Richards v. Harpe, 20038.

Decision Date02 October 1930
Docket NumberNo. 20038.,20038.
Citation42 Ga.App. 123,155 S.E. 85
PartiesRICHARDS. v. HARPE.
CourtGeorgia Court of Appeals

Syllabus by Editorial Staff.

Error from Superior Court, Gordon County; C. C. Pittman, Judge.

Action by Martha Richards, by next friend, against S. M. Harpe. Judgment for defendant, plaintiff's motion for new trial was overruled, and plaintiff brings error.

Reversed.

Joe M. Lang, of Calhoun, for plaintiff in error.

J. G. B. Erwin, Jr., of Calhoun, for defendant in error.

Syllabus Opinion by the Court.

STEPHENS, J.

1. "The right of cross-examination, thorough and sifting, belongs to every party as to the witnesses called against him." Civil Code 1910, § 5871. "It is a substantial right, the preservation of which is essential to a proper administration of justice, and extends to all matters within the knowledge of the witness, the disclosure of which is material to the controversy." News Publishing Co. v. Butler, 95 Ga. 559, 22 S. E. 282. Upon the trial of a suit to recover damages from a physician, arising out of the alleged malpractice of the defendant in failing to exercise the "reasonable degree of care and skill" required of him as a physician (Civil Code 1910, § 4427) in treating the plaintiff's arm for a fracture at the elbow joint, where the issue presented by the evidence was whether the failure of the plaintiff's arm to properly heal after it had been set by the defendant was due to the defendant's failure to use an X-ray in diagnosing the trouble, and in falsely diagnosing the trouble as being a dislocation of the elbow joint, when in fact it was a fracture, or was due to other causes arising after the defendant's connection with the case had been properly severed, and where the defendant admitted that the arm had been fractured, but contended that he exercised the required care and skill in the treatment of the arm and properly diagnosed and treated it, although he had not employed the X-ray, and where, as a witness in his own behalf, he testified on direct examination that, before treating the plaintiff's arm, he "had never experienced any trouble in reducing broken bones, " and on cross-examination testified that he "had never had any trouble before this or since, " it was error for the court to refuse to permit counsel for the plaintiff to ask the defendant, on cross-examination, immediately after the rendition of the last part of the defendant's testimony, if he had not had bad results in treating the limbs of other designated persons. For the same reason it was error for the court to refuse to permit counsel for the plaintiff, on cross-examination of another physician who was introduced as a witness for the defendant, to ask whether modern practice and surgery required the use of the X-ray and anaesthesia in the treatment of cases similar to that of the plaintiff.

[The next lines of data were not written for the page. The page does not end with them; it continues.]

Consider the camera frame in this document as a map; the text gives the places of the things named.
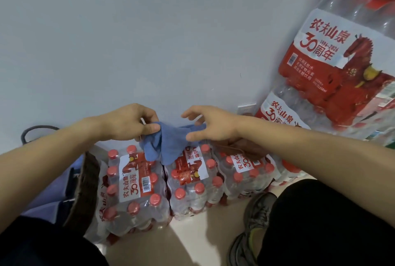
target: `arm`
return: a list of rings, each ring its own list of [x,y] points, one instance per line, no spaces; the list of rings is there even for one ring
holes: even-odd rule
[[[147,125],[140,123],[141,118]],[[0,232],[82,153],[101,140],[130,140],[160,130],[155,111],[131,104],[83,119],[0,155]]]
[[[188,140],[243,137],[295,164],[395,227],[395,151],[370,142],[325,134],[216,107],[193,106],[182,117],[207,122]]]

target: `blue rag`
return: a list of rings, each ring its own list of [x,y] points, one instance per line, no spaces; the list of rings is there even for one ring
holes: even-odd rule
[[[200,126],[188,125],[177,128],[160,121],[156,123],[160,124],[160,131],[144,136],[144,139],[140,142],[140,147],[143,149],[145,158],[148,161],[155,161],[161,157],[160,161],[163,165],[172,164],[180,156],[185,147],[197,144],[196,142],[186,140],[188,133],[206,128],[206,124]]]

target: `wall outlet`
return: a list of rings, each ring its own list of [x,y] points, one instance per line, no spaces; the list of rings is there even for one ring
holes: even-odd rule
[[[237,114],[254,113],[256,103],[237,106]]]

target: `bag handle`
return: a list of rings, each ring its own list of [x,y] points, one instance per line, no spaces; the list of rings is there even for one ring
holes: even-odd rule
[[[28,142],[26,141],[26,134],[27,133],[29,133],[30,131],[32,131],[32,130],[34,130],[34,129],[52,129],[52,130],[59,130],[59,128],[58,127],[55,127],[55,126],[49,126],[49,125],[38,125],[38,126],[33,126],[33,127],[30,127],[30,128],[27,128],[26,130],[24,130],[23,132],[22,132],[22,135],[21,135],[21,141],[22,141],[22,144],[27,144]]]

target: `beige tile floor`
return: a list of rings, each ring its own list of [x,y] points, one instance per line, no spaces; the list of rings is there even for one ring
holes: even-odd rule
[[[286,187],[271,191],[279,196]],[[243,200],[183,221],[173,220],[166,229],[124,237],[103,252],[111,266],[225,266],[230,244],[244,231],[247,204]]]

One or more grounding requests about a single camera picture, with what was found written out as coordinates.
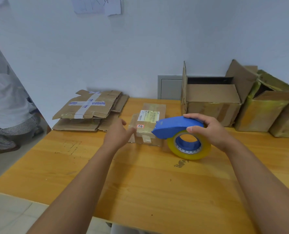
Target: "white shirt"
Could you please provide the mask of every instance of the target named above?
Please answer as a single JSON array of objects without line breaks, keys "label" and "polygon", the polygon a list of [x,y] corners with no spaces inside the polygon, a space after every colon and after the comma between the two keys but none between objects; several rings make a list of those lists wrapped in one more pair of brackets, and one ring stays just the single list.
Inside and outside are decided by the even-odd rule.
[{"label": "white shirt", "polygon": [[28,94],[18,80],[8,74],[0,74],[0,128],[5,129],[25,122],[36,109],[26,99]]}]

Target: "person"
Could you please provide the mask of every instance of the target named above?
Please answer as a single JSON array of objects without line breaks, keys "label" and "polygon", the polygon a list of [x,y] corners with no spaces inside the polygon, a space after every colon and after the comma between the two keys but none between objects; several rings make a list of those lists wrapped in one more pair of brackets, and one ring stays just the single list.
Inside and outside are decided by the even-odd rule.
[{"label": "person", "polygon": [[30,131],[37,136],[44,132],[39,126],[40,116],[30,113],[37,108],[28,102],[28,94],[20,84],[13,76],[0,74],[0,153],[20,149],[10,136]]},{"label": "person", "polygon": [[[193,126],[187,131],[203,135],[226,153],[260,231],[289,233],[289,189],[215,118],[201,114],[185,114],[184,117],[204,122],[206,128]],[[126,122],[122,119],[111,125],[103,145],[32,225],[28,234],[87,232],[111,161],[136,131],[134,128],[125,130],[124,125]]]}]

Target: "blue tape dispenser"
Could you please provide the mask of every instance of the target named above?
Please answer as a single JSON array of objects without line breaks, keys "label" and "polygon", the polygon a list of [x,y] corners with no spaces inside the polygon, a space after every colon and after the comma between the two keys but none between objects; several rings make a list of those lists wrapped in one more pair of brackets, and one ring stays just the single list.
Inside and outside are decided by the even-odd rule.
[{"label": "blue tape dispenser", "polygon": [[[166,139],[170,150],[185,160],[201,159],[209,154],[211,144],[200,134],[191,134],[186,128],[189,126],[204,127],[202,122],[195,119],[171,117],[161,119],[156,123],[152,133],[159,139]],[[194,142],[188,142],[181,138],[184,134],[190,134],[196,138]]]}]

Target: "left hand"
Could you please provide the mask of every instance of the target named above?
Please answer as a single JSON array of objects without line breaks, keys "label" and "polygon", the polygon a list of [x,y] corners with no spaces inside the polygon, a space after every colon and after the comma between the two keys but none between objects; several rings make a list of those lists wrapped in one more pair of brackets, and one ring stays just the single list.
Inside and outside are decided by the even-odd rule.
[{"label": "left hand", "polygon": [[108,132],[105,135],[103,145],[118,150],[123,147],[131,138],[131,135],[136,133],[136,128],[129,128],[125,130],[123,126],[126,122],[118,118],[110,126]]}]

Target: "hand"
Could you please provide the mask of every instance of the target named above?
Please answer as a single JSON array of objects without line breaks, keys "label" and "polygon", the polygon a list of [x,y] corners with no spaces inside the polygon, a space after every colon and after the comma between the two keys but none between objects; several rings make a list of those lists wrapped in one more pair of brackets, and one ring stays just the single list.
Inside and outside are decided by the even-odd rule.
[{"label": "hand", "polygon": [[136,133],[135,128],[125,130],[124,125],[126,125],[126,122],[123,119],[116,119],[106,133],[103,145],[116,150],[123,147],[129,141],[131,135]]},{"label": "hand", "polygon": [[197,133],[203,135],[216,148],[226,152],[229,144],[236,139],[232,137],[227,130],[217,121],[217,119],[205,116],[199,113],[184,114],[185,118],[193,118],[204,122],[206,128],[200,126],[187,127],[189,133]]}]

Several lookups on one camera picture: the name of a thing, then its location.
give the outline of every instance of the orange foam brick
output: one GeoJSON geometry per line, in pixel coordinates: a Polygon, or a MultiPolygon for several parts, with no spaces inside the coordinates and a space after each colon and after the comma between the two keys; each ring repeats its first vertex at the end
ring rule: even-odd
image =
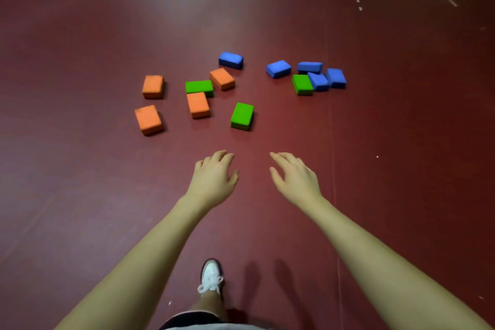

2. The fact that another physician who had been consulted in behalf of the plaintiff, after the defendant's connection with the case had been severed, based a refusal of his professional services in the treatment of the plaintiff's arm upon the ground that another physician had been called in to the case, was irrelevant and incompetent as tending to establish the fact that the bad results to the plaintiff's arm were not due to causes beyond the defendant's control.

3. Since the case of the plaintiff's father against the defendant, to recover damages arising out of the same transaction, was tried contemporaneously with the case of the plaintiff, evidence that the father, after the defendant's connection with the case had been severed, received information from another physician that the use of the X-ray was the best method to determine whether the plaintiff's arm had been properly set, was relevant and competent as a circumstance tending to charge the father with negligence in respect to the condition of the plaintiff's arm after the defendant had severed his connection with the case. The evidence being relevant and competent as respects an issue presented by the evidence, although it may have been relevant and competent only as against the father, and not being objected to by the plaintiff upon the ground of irrelevancy and incompetency as to any issue presented as to her case, it was not subject to objection by her solely upon the ground that it was hearsay. The court therefore did not err in admitting the evidence over objection by plaintiff's counsel that it was hearsay.

4. Advice by another physician given to the plaintiff's father after the defendant had severed his connection with the case, to follow whatever instructions the defendant had given with respect to the plaintiff...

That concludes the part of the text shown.